**ACTIVITY:** Where in the data below does the word "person" appear? Copy every line that has it.
▽
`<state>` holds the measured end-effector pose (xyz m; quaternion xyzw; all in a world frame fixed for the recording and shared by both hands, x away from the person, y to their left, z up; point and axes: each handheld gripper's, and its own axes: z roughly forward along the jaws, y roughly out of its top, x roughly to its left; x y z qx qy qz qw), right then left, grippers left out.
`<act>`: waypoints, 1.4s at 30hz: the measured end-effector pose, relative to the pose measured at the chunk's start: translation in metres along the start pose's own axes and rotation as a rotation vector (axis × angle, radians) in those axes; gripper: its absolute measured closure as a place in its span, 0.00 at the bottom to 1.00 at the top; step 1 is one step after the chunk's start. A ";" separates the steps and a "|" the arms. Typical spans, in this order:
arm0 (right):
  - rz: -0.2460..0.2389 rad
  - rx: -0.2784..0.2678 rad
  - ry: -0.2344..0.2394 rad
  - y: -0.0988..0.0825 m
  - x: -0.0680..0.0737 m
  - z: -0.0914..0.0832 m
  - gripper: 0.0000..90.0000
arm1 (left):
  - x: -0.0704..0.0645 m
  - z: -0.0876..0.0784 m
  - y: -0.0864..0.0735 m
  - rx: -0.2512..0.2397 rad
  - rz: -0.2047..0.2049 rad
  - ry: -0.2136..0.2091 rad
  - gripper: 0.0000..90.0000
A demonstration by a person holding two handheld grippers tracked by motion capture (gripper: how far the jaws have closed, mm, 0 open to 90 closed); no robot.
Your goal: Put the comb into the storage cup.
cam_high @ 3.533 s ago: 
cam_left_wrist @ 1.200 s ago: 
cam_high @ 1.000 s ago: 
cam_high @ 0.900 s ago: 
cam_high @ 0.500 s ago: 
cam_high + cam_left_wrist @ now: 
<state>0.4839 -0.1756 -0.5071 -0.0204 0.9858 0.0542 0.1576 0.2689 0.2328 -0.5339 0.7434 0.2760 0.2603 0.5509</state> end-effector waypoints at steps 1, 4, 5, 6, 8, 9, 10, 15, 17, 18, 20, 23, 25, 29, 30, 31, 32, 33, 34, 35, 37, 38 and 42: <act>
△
**WRITTEN SOLUTION:**
`<state>` holds the measured end-effector pose (xyz m; quaternion xyzw; all in a world frame fixed for the recording and shared by both hands, x away from the person, y to their left, z up; point and axes: each handheld gripper's, and its own axes: z roughly forward along the jaws, y roughly out of its top, x roughly to its left; x y z qx qy qz qw), right then left, grippers left out.
A demonstration by a person holding two handheld grippers tracked by motion capture (gripper: how far the jaws have closed, mm, 0 open to 90 closed); no robot.

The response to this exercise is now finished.